> _Your goal_
Find the lines of the listing that contain the string "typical", and return them.

===============

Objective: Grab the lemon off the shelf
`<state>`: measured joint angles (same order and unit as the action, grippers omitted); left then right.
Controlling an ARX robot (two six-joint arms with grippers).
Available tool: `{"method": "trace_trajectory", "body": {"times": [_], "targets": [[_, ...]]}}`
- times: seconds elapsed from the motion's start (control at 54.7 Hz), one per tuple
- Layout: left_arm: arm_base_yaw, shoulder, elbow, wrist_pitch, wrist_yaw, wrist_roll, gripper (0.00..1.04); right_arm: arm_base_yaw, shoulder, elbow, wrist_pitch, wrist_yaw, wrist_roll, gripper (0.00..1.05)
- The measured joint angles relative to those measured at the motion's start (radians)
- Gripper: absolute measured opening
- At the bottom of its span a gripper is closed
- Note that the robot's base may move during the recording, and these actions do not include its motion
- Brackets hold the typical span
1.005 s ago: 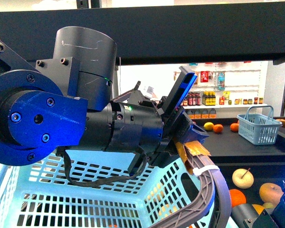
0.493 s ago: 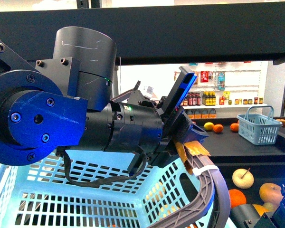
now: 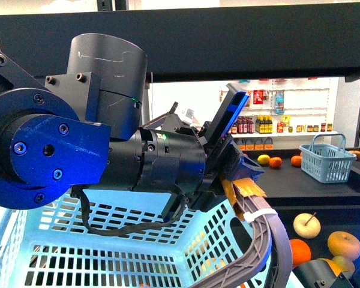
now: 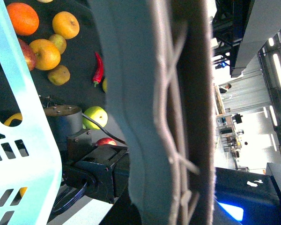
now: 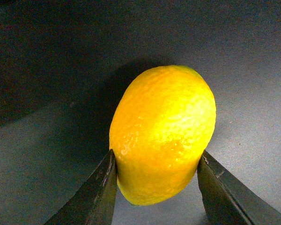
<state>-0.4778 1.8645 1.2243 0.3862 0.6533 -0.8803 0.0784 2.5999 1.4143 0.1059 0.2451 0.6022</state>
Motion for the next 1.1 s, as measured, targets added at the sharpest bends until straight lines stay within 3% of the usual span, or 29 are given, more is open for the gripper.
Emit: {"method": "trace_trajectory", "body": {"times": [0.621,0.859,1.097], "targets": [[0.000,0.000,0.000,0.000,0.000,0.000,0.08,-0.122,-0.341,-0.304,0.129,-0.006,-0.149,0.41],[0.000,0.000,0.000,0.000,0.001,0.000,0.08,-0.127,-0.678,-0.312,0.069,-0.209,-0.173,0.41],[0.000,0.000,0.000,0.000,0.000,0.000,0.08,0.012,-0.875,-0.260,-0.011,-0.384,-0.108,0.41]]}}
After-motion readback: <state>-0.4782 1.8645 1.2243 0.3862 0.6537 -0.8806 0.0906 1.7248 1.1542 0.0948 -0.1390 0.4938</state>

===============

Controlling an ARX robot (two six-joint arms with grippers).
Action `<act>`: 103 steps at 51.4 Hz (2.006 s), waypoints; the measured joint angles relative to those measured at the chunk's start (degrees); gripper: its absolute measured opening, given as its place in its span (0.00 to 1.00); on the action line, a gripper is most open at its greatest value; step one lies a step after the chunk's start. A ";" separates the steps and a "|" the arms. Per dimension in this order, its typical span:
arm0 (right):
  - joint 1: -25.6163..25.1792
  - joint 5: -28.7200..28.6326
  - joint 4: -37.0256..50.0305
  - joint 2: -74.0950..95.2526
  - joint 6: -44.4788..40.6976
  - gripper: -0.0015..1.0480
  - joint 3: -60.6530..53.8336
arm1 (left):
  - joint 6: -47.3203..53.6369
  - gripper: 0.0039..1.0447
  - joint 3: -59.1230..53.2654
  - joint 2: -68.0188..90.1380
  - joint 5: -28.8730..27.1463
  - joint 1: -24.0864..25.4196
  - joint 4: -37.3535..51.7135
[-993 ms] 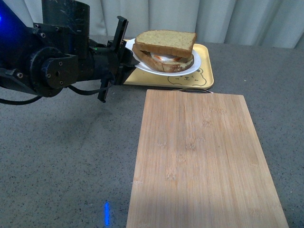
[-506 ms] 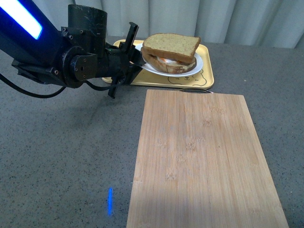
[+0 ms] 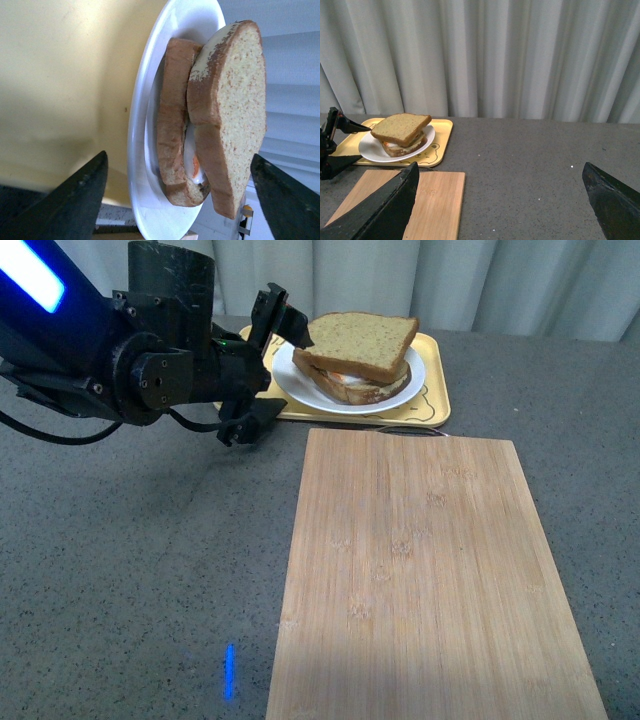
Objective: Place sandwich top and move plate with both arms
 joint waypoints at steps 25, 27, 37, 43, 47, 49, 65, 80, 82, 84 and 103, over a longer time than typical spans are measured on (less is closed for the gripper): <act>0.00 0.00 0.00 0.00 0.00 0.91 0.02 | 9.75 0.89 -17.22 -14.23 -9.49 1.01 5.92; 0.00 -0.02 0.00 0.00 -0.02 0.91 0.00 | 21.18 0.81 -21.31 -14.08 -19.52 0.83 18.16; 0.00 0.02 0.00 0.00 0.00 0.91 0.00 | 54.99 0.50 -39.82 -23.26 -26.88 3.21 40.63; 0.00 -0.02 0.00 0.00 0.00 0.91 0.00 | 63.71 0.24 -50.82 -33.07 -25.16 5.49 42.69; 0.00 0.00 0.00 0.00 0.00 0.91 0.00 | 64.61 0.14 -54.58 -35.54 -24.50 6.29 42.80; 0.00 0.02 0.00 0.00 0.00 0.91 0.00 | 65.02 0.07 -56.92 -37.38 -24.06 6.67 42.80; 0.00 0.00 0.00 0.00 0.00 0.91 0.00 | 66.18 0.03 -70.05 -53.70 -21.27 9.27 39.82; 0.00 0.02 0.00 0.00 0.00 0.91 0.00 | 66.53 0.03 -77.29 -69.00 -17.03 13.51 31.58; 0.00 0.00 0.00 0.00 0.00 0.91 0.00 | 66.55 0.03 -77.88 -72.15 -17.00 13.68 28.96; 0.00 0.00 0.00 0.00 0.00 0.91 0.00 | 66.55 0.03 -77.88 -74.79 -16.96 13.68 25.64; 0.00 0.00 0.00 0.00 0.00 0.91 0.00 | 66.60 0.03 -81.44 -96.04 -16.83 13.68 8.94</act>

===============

> _Expected answer_
- Brackets hold the typical span
Action `<act>`: 103 steps at 51.4 Hz (2.006 s), waypoints; the measured joint angles relative to those measured at the chunk's start (degrees); gripper: its absolute measured opening, given as its place in its span (0.00 to 1.00); on the action line, a gripper is most open at its greatest value; step one lies a step after the chunk's start. A ";" separates the steps and a "|" the arms. Per dimension in this order, its typical span:
 joint waypoints at steps 25, 27, 37, 43, 47, 49, 65, 80, 82, 84 and 103, over a longer time than typical spans are measured on (less is closed for the gripper): <act>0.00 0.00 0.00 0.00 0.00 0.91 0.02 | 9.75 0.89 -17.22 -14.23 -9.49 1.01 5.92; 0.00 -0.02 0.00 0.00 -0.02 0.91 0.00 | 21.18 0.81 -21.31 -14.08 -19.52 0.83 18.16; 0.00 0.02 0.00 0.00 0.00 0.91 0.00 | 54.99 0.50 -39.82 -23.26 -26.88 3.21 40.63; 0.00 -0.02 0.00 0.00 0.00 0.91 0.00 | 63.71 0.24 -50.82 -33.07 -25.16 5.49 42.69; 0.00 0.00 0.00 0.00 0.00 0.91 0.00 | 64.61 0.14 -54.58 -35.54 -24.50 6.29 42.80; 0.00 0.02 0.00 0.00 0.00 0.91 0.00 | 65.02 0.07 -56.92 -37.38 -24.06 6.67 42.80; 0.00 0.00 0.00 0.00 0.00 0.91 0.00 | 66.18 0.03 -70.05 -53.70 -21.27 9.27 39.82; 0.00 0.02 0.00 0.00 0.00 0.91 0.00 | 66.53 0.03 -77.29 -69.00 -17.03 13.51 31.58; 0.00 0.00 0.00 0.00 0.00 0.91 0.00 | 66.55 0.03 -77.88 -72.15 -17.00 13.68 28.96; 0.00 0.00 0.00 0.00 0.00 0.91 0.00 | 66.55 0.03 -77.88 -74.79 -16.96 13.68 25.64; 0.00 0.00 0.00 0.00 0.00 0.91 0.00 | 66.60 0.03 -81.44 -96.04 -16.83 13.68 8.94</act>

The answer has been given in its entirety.